• _Work request_:
From the line with "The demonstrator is" through the final line, transcribe the material below character for character; include no other lines.

*** Opening Provided data ***

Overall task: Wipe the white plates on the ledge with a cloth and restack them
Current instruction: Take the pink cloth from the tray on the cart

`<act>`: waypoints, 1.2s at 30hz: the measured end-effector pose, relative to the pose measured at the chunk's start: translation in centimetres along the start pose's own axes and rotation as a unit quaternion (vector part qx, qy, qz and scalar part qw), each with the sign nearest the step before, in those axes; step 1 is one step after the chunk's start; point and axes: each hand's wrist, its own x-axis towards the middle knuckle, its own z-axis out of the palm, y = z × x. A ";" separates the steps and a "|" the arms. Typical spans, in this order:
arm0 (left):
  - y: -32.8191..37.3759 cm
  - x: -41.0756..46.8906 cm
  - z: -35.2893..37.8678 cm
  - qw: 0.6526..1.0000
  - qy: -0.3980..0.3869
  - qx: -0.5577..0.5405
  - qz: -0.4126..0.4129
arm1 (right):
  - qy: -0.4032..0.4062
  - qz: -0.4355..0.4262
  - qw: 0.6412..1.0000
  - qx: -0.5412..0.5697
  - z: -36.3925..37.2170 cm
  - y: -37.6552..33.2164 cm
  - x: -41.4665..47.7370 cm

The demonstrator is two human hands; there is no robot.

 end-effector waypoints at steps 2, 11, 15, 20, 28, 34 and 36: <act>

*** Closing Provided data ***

• _Exercise solution_:
The demonstrator is two human hands; there is no robot.

 end-effector waypoints at steps 2, 11, 15, 20, 28, 34 and 36: <act>

What has been written here completes the answer.